I have association mapping derived P-values for SNPs that are scattered across thousands of scaffolds in a non-model organism. I would like plot the P-value of each SNP on a Manhattan-style plot. I do not care about the order of the scaffolds, but I would like to retain the relative order and spacing of SNP positions on their respective scaffolds. I simply want to visualize roughly how many genomic regions are significantly associated with a phenotype.
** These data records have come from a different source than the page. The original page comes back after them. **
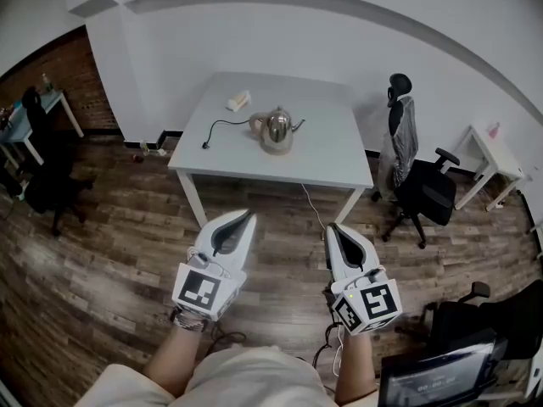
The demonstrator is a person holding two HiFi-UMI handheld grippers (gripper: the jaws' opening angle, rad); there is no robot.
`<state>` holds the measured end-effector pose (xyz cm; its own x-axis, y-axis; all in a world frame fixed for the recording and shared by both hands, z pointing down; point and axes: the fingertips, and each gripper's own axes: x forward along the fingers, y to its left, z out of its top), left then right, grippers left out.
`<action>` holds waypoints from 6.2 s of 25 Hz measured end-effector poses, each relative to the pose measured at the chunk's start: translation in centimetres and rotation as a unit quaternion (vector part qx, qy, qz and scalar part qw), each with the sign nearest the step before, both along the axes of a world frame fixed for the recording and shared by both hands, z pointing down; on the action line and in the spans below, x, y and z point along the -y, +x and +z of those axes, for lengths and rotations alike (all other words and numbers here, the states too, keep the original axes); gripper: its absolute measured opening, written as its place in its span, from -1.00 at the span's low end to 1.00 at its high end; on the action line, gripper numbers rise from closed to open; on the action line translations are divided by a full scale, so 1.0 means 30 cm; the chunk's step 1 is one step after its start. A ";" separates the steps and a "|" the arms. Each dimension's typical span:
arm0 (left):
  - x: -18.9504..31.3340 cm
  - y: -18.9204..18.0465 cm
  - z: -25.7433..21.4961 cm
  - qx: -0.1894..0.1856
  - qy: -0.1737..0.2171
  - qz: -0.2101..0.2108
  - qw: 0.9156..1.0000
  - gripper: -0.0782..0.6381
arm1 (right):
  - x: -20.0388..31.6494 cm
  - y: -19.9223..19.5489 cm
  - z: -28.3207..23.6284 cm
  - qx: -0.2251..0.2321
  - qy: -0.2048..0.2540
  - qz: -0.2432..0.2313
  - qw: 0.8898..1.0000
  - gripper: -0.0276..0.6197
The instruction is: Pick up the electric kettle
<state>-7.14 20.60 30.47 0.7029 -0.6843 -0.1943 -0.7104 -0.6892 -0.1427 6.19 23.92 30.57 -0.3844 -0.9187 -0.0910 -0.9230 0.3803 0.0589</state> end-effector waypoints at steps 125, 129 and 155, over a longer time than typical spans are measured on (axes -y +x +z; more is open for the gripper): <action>0.808 0.019 0.178 0.047 -0.081 -0.050 0.994 -0.76 | 0.730 0.091 0.071 0.011 -0.064 0.025 0.998 -0.91; 0.863 0.011 0.164 0.048 -0.078 -0.063 0.994 -0.76 | 0.784 0.106 0.066 0.021 -0.059 0.020 0.998 -0.91; 1.127 0.132 0.145 0.057 -0.078 -0.132 0.987 -0.76 | 1.118 0.305 0.064 0.029 -0.053 -0.014 0.998 -0.91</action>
<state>-3.18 -13.22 34.82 0.5071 -0.8619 -0.0023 -0.8538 -0.5019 -0.1384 15.36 -9.64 32.50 -0.4065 -0.9135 -0.0169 -0.9128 0.4068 -0.0354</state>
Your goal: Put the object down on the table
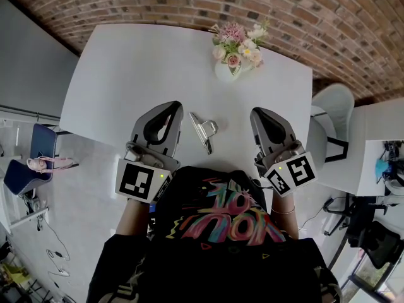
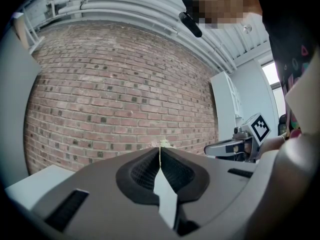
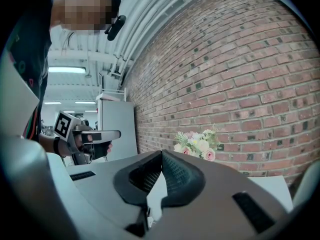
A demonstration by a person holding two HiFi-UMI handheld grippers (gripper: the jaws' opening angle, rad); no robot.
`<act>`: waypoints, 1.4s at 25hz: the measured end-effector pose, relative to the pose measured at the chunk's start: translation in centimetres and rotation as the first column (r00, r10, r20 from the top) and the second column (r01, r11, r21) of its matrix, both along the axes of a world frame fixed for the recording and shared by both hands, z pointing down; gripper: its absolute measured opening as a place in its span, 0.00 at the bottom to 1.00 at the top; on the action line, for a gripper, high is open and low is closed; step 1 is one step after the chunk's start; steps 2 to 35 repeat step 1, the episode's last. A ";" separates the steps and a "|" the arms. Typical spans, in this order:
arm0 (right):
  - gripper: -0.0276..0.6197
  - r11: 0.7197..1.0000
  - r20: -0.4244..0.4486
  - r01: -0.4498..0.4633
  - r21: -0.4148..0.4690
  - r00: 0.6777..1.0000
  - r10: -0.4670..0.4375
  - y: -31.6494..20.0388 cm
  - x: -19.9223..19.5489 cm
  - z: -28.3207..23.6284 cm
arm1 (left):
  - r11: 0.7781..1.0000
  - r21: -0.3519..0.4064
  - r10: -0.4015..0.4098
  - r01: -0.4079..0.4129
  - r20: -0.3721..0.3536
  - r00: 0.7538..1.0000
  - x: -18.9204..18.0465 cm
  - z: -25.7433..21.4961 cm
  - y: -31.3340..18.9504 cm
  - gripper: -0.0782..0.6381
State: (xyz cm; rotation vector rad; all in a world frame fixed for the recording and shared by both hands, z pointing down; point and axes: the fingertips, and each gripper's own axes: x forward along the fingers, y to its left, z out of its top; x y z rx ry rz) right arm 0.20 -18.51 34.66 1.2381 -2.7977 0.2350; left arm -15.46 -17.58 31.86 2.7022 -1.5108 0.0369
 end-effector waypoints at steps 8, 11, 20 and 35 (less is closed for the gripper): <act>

For example:
My data looks something like this:
SCAFFOLD POSITION
1 8967
1 8986
1 9002
1 9025
1 9064
2 60995
2 61091
2 61642
2 61898
2 61921
2 62034
2 62133
2 62202
2 62219
2 62220
3 731894
3 731907
3 731962
3 731999
3 732000
3 732050
3 732076
3 732097
I would like to write a perl code to create a third column that retains the distance between SNPs on the same scaffold, while arbitrarily spacing scaffolds by some number (100 in the following example):
SCAFFOLD POSITION CONTINUOUS_AXIS
1 8967 8967
1 8986 8986
1 9002 9002
1 9025 9025
1 9064 9064
2 60995 9164
2 61091 9260
2 61642 9811
2 61898 10067
2 61921 10090
2 62034 10203
2 62133 10302
2 62202 10371
2 62219 10388
2 62220 10389
3 731894 10489
3 731907 10502
3 731962 10557
3 731999 10594
3 732000 10595
3 732050 10645
3 732076 10671
3 732097 10692
Thank you to anyone who might have a good strategy.